→ WHAT YOU NEED TO DO:
Print the data exactly. Omit the pictures.

→ DATASET SECTION:
────

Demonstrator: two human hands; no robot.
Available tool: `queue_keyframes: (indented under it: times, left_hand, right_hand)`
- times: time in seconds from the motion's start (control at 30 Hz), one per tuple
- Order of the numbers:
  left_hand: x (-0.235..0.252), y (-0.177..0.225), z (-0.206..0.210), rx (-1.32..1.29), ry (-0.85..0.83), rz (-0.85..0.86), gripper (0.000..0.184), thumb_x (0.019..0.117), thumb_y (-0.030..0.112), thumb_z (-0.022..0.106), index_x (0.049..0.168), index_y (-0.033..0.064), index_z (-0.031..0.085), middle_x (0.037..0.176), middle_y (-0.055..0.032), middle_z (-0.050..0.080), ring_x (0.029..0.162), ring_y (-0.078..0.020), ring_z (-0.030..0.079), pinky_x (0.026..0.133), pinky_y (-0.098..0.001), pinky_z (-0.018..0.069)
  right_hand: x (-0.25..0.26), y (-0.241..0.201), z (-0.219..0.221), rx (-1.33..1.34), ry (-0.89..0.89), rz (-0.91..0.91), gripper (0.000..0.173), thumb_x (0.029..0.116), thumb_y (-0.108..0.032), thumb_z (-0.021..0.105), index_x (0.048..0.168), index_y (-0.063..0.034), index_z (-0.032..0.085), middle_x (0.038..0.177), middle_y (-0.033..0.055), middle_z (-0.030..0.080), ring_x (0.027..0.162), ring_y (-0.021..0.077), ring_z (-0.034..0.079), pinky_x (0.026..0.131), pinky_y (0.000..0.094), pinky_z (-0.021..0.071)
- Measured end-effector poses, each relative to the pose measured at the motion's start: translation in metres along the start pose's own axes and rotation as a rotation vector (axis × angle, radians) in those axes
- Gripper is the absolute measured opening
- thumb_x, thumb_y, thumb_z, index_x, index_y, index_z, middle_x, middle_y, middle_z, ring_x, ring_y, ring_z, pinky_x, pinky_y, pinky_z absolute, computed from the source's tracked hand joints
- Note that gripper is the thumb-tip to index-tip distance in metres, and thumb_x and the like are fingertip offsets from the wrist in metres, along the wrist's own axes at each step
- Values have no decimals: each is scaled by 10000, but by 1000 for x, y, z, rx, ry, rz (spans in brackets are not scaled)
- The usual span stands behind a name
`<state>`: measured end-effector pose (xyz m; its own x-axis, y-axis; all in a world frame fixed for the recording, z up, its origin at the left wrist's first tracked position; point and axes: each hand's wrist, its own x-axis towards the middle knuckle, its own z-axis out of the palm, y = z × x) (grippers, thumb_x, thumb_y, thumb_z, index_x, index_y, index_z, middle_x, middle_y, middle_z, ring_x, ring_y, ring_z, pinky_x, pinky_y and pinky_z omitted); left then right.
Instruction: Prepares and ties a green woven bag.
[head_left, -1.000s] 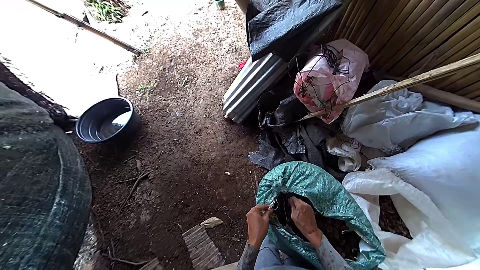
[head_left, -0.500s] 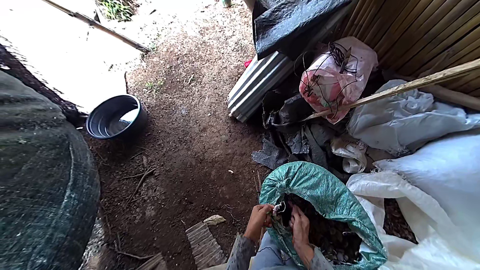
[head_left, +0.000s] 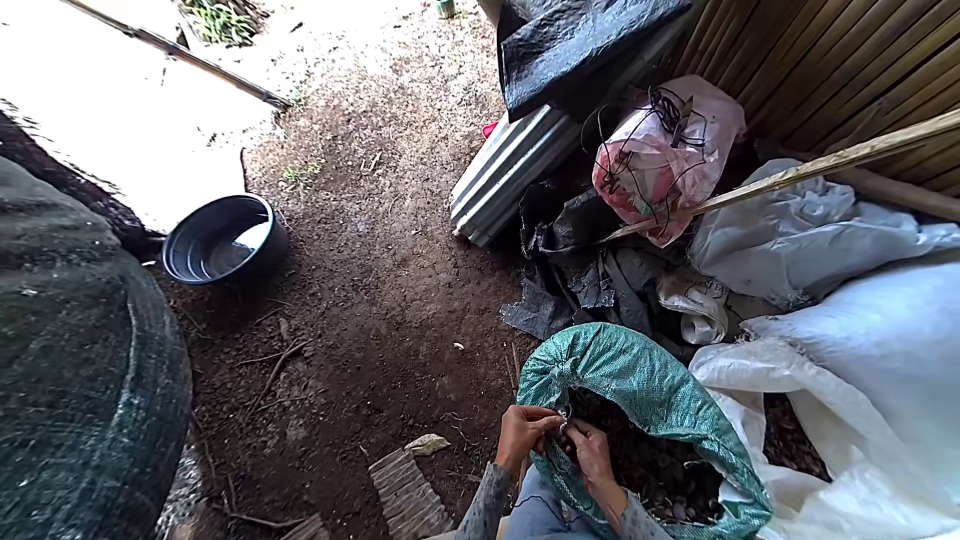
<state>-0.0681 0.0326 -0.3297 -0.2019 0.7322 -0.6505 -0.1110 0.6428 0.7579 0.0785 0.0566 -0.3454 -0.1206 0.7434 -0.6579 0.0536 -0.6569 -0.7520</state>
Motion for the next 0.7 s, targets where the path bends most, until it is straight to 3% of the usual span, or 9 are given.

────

→ WRITTEN SOLUTION:
Demonstrator: two human hands; no robot.
Available tool: `queue_keyframes: (indented under it: times, left_hand, right_hand)`
- times: time in seconds from the motion's start (control at 30 Hz), one per tuple
- Order of the numbers:
  left_hand: x (-0.235..0.252), y (-0.177..0.225), z (-0.206..0.210), rx (-1.32..1.29), ry (-0.85..0.83), rz (-0.85..0.86), gripper (0.000..0.184), thumb_x (0.019..0.117), thumb_y (-0.030..0.112), thumb_z (-0.022..0.106), index_x (0.049..0.168), index_y (-0.033..0.064), index_z (-0.031..0.085), middle_x (0.037..0.176), middle_y (-0.055..0.032), middle_z (-0.050..0.080), ring_x (0.029..0.162), ring_y (-0.078..0.020), ring_z (-0.030..0.079), pinky_x (0.026..0.133), pinky_y (-0.098..0.001), pinky_z (-0.018..0.069)
  right_hand: x (-0.25..0.26), y (-0.241..0.201), z (-0.219..0.221), rx (-1.33..1.34), ry (-0.89..0.89), rz (-0.91..0.91), gripper (0.000..0.173), thumb_x (0.029..0.116), thumb_y (-0.108..0.032), thumb_z (-0.021..0.105), index_x (0.048..0.168), index_y (-0.063..0.034), index_z (-0.032..0.085), middle_x (0.038..0.177), middle_y (-0.033..0.055), middle_z (-0.030..0.080), ring_x (0.027..0.162), ring_y (-0.021..0.077), ring_z (-0.034..0.079), pinky_x (0.026..0.131), pinky_y (0.000..0.094), pinky_z (-0.021..0.071)
- Measured end-effector poses, each relative to the pose measured at the motion's start: translation in metres along the start pose's own axes and rotation as a rotation vector (axis × angle, radians) in those axes
- Gripper is the absolute measured opening
- thumb_x, thumb_y, thumb_z, index_x, index_y, index_z, middle_x, middle_y, middle_z, ring_x, ring_y, ring_z, pinky_x, pinky_y, pinky_z absolute, computed from the source's tracked hand joints
- Note that gripper is the thumb-tip to index-tip distance in metres, and thumb_x and the like are fingertip offsets from the wrist in metres, along the wrist's own axes at each step
- Values have no decimals: each is scaled by 10000, but by 1000 for x, y, z, rx, ry, rz (spans in brackets are not scaled)
- The usual span stands behind a name
`<state>`: measured end-effector pose (xyz m; its own x-axis, y-axis; all in a world frame fixed for the recording, z up, its origin at the left wrist's first tracked position; point and axes: each hand's wrist, its own x-axis towards the middle knuckle, its own z-axis out of the palm, y = z × x) (grippers, thumb_x, thumb_y, thumb_z, index_x, index_y, index_z, middle_x, middle_y, middle_z, ring_x, ring_y, ring_z, pinky_x, pinky_y and pinky_z omitted); left then right.
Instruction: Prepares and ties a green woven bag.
[head_left, -1.000s] 
[head_left, -0.500s] 
[head_left, +0.000s] 
<state>-0.0681 0.0326 -0.3297 -0.2019 0.7322 -0.6505 -0.1110 0.6428 0.7579 0.0785 0.0566 -0.3454 -0.1206 0.7434 -0.6579 0.0536 -0.6569 -0.7520</state>
Motion for the next 0.7 s, targets where the path bends most, until it is straight to 3% of the usual span, or 9 are given.

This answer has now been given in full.